▶ [AIM OF THE EXERCISE]
Exactly as they appear below, repeat the lines from the one with "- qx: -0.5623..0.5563" through the one with "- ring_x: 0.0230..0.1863", and no others.

*** PROVIDED MATERIAL

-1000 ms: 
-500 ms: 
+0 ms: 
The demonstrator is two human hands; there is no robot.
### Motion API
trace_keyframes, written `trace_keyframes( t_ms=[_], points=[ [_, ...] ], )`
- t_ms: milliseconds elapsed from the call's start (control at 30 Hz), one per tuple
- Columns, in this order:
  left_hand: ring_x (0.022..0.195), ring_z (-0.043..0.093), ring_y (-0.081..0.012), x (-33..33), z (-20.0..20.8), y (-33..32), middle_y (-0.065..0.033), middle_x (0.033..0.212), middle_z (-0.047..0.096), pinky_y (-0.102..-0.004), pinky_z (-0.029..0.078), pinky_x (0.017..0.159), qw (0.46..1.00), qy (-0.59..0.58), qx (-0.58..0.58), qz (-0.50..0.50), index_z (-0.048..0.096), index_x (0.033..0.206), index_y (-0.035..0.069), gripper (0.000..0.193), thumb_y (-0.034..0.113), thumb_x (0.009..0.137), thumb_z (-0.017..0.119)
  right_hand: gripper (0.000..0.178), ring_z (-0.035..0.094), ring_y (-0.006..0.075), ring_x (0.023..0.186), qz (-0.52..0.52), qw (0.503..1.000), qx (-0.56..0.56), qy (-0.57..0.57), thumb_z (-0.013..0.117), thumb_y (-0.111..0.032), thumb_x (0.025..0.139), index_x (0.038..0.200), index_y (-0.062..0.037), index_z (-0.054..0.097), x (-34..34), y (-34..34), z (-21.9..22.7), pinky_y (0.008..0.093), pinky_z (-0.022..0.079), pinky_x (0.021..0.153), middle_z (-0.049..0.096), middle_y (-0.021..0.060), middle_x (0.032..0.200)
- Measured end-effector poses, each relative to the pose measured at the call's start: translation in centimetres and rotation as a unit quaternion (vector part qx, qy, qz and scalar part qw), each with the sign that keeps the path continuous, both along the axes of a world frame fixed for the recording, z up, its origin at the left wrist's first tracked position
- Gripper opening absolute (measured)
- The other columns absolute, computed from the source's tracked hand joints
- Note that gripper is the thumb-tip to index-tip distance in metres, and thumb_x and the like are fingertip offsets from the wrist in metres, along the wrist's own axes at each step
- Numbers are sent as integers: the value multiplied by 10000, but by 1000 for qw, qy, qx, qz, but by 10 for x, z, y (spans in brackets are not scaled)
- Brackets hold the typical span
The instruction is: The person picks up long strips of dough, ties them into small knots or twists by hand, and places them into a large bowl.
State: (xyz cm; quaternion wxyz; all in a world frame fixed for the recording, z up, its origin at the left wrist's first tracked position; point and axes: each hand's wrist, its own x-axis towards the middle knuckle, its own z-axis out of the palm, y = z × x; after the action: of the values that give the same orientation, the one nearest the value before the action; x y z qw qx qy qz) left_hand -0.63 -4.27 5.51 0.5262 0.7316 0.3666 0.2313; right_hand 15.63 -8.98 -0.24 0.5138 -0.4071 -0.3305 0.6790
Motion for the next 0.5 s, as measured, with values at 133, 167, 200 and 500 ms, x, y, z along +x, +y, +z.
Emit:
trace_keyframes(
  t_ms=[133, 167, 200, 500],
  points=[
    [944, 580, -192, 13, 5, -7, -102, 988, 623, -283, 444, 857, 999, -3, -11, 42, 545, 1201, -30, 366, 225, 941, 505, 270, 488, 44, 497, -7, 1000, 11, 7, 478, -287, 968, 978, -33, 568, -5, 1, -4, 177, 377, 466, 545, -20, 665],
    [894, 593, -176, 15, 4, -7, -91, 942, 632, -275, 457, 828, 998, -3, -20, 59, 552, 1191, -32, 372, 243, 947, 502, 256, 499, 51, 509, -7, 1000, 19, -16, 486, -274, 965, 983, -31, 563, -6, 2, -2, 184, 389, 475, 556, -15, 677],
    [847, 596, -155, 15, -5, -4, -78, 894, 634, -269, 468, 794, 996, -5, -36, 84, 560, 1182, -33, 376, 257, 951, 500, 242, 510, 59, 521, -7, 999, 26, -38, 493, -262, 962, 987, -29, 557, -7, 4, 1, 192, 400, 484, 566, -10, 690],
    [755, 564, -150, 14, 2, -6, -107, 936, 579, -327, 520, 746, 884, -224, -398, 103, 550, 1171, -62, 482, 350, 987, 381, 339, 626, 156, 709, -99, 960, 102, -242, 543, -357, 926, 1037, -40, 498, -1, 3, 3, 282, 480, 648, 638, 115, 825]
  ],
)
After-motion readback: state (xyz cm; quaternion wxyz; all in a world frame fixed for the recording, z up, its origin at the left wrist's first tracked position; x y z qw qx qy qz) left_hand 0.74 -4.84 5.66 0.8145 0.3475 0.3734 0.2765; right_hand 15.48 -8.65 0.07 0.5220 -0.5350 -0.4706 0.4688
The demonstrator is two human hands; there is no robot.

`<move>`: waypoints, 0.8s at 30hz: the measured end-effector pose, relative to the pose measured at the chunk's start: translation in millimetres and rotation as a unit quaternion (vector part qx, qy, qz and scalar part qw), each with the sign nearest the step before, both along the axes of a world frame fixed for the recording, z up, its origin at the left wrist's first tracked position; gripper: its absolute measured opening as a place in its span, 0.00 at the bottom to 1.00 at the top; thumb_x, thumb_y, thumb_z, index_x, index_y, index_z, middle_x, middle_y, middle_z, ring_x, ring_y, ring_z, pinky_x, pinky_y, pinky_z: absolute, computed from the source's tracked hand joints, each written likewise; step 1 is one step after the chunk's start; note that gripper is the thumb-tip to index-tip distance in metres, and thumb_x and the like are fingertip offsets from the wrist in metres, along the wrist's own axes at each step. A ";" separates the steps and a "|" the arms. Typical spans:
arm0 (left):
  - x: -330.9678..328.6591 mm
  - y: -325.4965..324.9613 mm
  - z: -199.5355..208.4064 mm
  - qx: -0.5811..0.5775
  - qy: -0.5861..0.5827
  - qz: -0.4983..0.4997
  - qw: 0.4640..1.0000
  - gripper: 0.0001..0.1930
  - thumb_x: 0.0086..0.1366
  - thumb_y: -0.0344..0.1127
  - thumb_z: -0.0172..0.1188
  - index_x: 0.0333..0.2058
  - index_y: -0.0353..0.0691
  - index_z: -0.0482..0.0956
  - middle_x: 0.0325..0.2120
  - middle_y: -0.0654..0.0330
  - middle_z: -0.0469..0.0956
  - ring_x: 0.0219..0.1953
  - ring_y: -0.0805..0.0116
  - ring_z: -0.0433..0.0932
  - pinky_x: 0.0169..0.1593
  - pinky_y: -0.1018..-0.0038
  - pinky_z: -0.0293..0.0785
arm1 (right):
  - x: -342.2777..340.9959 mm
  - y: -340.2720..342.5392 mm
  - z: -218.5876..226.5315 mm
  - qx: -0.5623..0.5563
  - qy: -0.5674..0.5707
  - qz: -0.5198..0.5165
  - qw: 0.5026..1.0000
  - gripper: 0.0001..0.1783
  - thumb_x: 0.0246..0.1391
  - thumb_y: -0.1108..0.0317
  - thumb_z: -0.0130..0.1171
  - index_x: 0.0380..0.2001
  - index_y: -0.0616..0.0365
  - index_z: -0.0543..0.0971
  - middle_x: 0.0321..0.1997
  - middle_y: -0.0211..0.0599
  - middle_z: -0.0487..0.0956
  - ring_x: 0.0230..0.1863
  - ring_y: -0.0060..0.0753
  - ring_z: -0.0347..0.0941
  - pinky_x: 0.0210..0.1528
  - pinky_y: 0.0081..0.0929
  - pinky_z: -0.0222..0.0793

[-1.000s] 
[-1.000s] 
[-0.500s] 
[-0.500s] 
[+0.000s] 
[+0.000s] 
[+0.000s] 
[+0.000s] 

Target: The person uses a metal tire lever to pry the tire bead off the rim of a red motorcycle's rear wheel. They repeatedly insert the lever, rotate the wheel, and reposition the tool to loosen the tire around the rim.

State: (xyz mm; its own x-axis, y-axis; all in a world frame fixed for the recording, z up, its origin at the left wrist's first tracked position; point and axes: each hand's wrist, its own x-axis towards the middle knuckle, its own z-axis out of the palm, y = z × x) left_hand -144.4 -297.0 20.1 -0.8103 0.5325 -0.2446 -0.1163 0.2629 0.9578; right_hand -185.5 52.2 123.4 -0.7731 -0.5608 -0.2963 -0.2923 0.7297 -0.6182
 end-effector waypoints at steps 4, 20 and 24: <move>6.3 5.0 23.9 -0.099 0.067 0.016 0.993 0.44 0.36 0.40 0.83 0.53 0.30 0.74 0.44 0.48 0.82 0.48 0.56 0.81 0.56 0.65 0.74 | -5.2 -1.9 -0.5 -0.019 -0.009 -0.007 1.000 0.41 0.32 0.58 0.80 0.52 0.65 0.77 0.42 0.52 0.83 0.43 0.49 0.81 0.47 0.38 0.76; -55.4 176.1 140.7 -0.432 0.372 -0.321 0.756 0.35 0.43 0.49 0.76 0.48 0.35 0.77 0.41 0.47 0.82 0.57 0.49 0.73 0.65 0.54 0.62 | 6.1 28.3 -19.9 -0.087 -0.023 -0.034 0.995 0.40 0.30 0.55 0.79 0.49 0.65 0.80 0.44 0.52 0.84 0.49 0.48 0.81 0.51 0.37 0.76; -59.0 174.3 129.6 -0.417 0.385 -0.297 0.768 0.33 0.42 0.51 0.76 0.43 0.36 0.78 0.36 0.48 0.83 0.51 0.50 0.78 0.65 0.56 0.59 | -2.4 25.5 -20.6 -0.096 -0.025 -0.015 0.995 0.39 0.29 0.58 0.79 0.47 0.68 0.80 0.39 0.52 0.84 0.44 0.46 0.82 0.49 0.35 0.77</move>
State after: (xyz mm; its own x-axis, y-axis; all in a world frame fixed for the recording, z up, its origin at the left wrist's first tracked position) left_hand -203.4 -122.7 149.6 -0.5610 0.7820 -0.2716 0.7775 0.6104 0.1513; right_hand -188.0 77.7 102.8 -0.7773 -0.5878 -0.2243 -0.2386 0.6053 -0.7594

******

▶ [EXERCISE OUTPUT]
  - qx: -0.5623..0.5563
  - qy: -0.5674..0.5707
  - qz: -0.5198..0.5165
  - qw: 0.5026..1.0000
  - gripper: 0.0001..0.1783
  - thumb_x: 0.0246..0.1391
  - thumb_y: -0.1108..0.0317
  - thumb_z: -0.0130..0.1171
  - index_x: 0.0380..0.2001
  - index_y: -0.0616..0.0365
  - index_z: -0.0543..0.0971
  - middle_x: 0.0321..0.1997
  - middle_y: -0.0211..0.0599
  - middle_z: -0.0487..0.0956
  - ring_x: 0.0230..0.1863

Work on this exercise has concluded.